Der f 31 induces Th2-type response in spleen. The spleen cells were cultured with Der f 31 and Der f 1 for 3 days, then analyzed by FACS. (A) The different subtypes of T helper cells. (B) The proliferation of CD4+ T cells in the spleen. (C) The cytokines in the spleen cell supernatant. These data (means ± SEMs) were generated from one of three experiments (n = 6), processed with GraphPad software. The significant differences between two groups were tested by two-tailed T-test. **p < 0.01. ***p < 0.001. ns, no significant difference.

Figure 6

Der f 31 triggers an eosinophilia. (A) representative flow profile of Siglec-F+ eosinophils in BALF. (B) statistics chart of FACS. (C) the total cell counts in the BALF. (D) Differential cell counts in the BALF. These data (means ± SEMs) were generated from one of three experiments (n = 4–6) and processed with GraphPad software.

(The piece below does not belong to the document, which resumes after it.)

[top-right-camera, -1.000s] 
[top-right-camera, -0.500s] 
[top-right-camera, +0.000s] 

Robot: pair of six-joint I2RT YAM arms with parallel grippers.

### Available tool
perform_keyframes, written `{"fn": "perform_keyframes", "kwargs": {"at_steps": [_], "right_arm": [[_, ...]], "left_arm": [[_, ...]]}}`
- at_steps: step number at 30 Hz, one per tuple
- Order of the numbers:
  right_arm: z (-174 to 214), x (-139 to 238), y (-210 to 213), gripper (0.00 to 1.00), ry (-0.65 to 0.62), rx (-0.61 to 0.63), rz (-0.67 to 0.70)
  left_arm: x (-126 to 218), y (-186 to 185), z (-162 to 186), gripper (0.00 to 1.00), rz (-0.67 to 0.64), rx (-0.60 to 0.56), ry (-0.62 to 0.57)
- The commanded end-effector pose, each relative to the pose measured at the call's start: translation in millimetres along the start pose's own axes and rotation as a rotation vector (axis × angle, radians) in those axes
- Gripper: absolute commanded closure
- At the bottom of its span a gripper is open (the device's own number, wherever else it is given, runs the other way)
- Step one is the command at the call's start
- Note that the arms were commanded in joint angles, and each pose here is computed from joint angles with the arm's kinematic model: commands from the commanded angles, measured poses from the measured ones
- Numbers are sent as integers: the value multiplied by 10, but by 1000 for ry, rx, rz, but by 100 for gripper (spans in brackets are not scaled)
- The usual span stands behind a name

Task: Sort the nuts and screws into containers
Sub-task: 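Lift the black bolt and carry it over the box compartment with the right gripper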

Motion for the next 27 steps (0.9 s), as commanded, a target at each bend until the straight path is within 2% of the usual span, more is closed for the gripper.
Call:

The significant differences between two groups were tested by two-tailed T-test. **p < 0.01. ***p < 0.001. ns, no significant difference.

Figure 7

The cytokines from BALF and lung homogenates. (A) The cytokines in BALF. The lung tissues were homogenized by sonication on ice and then centrifuged to obtain supernatants to test the expression levels of cytokines. (B) The cytokines from lung homogenates. The results are means ± SEMs (n = 4–6), processed with GraphPad software. The significant differences between two groups were tested by two-tailed T-test. *p < 0.05. **p < 0.01. ***p < 0.001. ns, no significant difference.

Figure 8

Lung-resident ILC2s are enhanced by Der f 31. (A) Lung ILC2s identified by FACS. (B) Number of lung-resident ILC2s. (C) The mRNA levels of TSLP, IL-33 and IL -13 in the lung. These data (Means ± SEMs) were generated from one of three experiments (n = 4–6) and processed with GraphPad software. The significant differences between two groups were tested by two-tailed T-test. *p < 0.05. **p < 0.01.